WHAT NEEDS TO BE DONE>
Scan each line of the entries below for the word "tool" and count the ones where it appears. The answer is that number alone.

BEGIN

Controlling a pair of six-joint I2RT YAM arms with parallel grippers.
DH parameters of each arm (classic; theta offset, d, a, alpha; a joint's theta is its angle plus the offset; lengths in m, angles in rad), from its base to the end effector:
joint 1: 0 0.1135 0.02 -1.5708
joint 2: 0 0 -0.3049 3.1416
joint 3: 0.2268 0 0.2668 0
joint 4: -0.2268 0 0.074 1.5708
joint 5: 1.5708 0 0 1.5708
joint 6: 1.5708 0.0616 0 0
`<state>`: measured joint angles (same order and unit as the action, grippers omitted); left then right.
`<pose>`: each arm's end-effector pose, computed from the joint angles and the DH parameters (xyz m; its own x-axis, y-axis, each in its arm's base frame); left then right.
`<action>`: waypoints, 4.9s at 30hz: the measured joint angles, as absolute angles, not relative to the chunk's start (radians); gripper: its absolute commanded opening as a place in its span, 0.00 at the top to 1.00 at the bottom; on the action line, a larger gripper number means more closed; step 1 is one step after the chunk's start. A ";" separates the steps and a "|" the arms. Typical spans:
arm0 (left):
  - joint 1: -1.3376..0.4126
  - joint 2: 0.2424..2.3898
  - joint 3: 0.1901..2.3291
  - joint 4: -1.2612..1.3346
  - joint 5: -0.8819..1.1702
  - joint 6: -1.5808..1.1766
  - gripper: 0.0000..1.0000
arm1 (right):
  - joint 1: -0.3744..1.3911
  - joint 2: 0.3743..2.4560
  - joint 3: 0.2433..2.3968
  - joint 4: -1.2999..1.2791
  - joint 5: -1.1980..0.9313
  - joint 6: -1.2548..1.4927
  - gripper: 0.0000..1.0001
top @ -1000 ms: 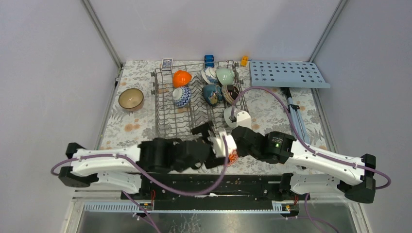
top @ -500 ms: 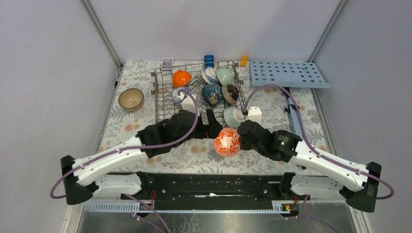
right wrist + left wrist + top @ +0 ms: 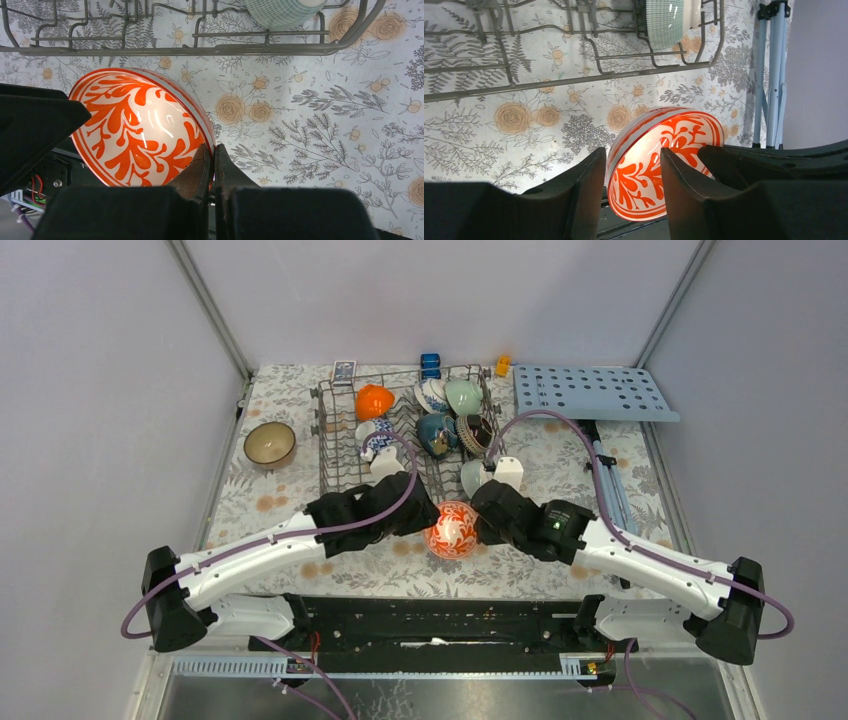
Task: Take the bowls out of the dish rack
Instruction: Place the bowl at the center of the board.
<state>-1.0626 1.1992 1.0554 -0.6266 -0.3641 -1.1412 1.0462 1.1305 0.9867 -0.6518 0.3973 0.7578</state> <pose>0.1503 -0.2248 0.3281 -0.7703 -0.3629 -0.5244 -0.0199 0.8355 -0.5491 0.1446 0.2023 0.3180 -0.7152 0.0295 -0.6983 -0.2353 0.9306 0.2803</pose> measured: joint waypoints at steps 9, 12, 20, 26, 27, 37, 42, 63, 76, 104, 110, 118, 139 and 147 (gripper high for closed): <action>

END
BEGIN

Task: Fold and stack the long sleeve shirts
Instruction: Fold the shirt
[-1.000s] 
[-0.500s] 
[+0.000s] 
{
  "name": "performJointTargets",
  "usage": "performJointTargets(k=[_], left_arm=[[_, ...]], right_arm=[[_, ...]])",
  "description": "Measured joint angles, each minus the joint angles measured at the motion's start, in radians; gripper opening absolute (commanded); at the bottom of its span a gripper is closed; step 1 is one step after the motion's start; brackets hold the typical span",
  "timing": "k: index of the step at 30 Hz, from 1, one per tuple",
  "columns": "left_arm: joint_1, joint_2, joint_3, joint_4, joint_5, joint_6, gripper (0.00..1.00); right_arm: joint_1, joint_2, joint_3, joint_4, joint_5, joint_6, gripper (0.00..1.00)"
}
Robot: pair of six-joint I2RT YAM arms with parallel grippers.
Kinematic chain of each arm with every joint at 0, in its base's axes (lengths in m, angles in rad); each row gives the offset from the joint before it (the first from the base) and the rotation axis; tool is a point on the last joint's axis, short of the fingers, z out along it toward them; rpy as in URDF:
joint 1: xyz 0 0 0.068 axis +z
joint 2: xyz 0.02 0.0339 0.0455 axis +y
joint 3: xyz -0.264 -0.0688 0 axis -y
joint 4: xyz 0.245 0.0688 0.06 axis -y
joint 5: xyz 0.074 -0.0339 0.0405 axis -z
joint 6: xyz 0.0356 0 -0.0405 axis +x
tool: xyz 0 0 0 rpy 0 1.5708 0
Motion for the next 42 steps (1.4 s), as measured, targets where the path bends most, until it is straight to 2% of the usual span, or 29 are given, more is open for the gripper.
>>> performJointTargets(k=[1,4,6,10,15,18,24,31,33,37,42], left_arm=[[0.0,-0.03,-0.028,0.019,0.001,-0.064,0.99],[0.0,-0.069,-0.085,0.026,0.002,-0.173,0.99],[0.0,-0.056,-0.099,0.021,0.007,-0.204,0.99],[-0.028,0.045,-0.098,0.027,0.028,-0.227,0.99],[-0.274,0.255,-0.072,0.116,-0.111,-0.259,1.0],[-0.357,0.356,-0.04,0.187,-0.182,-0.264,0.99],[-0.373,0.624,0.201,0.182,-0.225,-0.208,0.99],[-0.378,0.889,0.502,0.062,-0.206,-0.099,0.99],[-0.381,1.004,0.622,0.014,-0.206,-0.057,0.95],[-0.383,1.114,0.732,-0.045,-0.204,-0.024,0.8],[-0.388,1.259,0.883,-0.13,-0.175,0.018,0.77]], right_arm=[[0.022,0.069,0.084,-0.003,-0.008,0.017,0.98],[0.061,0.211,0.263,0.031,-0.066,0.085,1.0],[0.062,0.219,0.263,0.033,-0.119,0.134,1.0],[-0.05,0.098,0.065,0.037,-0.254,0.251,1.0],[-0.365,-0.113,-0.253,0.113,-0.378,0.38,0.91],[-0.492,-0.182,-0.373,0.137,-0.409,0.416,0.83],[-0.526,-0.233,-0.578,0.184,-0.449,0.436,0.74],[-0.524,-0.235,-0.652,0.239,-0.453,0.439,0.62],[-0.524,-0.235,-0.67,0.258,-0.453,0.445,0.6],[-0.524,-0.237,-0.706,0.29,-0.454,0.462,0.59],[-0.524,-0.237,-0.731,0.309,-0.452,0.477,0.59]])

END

ANSWER FOR THIS EXERCISE>
2